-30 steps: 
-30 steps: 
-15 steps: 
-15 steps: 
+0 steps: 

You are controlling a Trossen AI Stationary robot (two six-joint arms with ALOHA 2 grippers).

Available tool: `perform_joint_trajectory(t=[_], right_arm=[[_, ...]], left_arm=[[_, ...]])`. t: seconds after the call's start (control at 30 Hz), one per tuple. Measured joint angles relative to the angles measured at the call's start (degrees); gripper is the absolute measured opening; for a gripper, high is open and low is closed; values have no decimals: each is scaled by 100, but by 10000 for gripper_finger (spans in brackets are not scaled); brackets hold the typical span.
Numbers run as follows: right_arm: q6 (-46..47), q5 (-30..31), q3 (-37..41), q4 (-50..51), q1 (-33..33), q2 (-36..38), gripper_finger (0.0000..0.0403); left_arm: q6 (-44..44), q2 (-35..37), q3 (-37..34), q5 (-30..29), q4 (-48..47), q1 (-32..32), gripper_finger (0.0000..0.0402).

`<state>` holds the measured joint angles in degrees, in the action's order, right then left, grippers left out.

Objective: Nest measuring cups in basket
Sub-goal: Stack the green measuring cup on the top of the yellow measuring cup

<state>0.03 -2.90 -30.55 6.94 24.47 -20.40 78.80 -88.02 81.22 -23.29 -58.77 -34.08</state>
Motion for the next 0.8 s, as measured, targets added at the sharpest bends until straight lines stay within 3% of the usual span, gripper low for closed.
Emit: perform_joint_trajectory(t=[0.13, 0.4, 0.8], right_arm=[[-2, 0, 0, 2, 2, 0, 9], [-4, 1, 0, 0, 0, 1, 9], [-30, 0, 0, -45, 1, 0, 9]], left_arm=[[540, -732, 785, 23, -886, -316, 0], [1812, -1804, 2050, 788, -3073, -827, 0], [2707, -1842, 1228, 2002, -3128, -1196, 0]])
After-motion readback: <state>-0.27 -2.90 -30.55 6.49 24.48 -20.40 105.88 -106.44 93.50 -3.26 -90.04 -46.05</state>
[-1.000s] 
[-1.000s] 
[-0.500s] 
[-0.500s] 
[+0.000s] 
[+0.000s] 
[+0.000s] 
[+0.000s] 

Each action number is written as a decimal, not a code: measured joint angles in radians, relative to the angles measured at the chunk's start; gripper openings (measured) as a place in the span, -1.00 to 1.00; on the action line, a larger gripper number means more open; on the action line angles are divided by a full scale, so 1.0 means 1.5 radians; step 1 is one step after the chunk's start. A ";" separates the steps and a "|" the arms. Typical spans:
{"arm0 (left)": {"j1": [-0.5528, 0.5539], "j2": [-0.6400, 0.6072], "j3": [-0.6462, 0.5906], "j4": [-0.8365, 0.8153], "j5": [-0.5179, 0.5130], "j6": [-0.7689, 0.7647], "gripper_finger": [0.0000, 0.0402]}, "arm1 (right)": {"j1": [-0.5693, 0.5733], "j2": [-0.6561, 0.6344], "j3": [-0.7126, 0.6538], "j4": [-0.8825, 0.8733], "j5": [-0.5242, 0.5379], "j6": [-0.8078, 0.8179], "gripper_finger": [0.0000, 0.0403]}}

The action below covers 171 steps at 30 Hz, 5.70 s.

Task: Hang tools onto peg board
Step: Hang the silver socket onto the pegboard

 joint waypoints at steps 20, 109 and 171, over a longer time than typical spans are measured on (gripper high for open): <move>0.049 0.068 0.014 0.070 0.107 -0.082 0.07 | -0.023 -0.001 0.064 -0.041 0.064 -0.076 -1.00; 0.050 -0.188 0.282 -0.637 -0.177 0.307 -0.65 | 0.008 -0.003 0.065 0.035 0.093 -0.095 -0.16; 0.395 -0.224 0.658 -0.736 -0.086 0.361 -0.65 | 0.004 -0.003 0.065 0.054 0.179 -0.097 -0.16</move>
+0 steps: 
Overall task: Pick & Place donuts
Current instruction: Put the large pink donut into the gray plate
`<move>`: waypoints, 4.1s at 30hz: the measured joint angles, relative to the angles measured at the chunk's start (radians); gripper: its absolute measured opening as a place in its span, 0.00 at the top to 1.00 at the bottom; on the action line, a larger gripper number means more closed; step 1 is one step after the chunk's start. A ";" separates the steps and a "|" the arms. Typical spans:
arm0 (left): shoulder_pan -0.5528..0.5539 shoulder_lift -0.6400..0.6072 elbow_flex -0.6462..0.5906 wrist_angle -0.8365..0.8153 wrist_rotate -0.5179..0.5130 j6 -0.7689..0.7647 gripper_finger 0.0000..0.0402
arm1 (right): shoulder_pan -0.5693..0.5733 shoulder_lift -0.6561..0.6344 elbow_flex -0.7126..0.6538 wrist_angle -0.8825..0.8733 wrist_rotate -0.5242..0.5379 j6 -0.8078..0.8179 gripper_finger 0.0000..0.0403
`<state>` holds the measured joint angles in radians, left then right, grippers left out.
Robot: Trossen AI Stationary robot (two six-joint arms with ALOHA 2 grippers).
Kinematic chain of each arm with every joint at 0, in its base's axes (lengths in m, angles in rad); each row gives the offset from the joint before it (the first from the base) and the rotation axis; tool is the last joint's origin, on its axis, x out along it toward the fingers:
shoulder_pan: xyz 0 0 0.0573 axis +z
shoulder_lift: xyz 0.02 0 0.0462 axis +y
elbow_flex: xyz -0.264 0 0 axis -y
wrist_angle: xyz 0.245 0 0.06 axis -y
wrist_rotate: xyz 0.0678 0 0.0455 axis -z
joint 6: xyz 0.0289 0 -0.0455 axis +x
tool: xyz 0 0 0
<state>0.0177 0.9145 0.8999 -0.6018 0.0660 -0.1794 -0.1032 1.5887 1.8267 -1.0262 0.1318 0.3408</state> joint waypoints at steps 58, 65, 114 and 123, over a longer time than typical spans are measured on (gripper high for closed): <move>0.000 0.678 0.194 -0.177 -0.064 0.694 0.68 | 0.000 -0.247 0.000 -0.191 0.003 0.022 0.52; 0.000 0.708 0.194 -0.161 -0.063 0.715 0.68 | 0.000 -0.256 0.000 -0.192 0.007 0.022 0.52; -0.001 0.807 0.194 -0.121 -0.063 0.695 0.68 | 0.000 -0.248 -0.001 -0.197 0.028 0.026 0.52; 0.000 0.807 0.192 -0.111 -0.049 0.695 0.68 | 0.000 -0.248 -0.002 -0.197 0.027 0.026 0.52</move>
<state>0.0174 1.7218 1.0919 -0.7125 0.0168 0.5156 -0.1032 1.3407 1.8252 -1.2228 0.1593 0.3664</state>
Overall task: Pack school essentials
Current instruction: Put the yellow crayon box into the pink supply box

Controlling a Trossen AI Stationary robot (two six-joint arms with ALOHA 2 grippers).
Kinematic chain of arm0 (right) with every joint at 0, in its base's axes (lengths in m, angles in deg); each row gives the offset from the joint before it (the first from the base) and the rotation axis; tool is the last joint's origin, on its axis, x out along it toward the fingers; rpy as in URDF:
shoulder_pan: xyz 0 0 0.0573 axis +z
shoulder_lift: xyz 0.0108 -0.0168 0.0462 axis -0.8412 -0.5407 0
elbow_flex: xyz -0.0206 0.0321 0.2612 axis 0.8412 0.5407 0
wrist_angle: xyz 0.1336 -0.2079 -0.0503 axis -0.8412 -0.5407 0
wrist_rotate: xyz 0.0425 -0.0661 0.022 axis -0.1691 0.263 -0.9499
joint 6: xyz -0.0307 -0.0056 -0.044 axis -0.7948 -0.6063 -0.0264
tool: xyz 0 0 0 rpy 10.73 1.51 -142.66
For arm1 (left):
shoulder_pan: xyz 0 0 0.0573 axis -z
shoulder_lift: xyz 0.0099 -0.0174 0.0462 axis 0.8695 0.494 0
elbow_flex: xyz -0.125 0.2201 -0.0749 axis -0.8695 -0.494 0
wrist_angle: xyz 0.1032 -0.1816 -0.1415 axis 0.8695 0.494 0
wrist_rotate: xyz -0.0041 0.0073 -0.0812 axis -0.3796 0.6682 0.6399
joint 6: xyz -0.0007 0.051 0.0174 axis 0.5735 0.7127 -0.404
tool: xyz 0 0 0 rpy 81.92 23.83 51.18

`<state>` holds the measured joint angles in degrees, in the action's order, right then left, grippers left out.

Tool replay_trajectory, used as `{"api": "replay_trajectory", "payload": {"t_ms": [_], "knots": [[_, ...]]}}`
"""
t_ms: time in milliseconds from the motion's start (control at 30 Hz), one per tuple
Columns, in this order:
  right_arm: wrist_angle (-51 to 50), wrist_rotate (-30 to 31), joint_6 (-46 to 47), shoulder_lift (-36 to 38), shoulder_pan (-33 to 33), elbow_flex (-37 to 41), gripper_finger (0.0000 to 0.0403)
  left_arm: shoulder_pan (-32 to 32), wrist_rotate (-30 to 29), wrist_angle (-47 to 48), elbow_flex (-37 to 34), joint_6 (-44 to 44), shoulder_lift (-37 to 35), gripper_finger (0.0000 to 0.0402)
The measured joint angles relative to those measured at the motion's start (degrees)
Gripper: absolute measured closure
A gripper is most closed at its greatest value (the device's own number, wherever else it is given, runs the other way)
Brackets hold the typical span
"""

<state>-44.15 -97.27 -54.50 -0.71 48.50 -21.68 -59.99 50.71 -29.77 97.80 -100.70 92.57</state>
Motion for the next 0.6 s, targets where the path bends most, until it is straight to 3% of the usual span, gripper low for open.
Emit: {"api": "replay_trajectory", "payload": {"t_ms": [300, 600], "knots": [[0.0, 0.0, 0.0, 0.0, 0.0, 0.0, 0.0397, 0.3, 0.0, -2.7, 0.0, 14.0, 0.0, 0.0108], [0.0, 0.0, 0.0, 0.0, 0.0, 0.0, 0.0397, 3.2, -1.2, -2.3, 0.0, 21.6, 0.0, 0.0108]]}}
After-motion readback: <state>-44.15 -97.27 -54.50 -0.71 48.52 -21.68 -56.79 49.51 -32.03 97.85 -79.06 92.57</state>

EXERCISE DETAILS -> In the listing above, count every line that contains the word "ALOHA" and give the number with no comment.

WRITTEN RESPONSE -> 3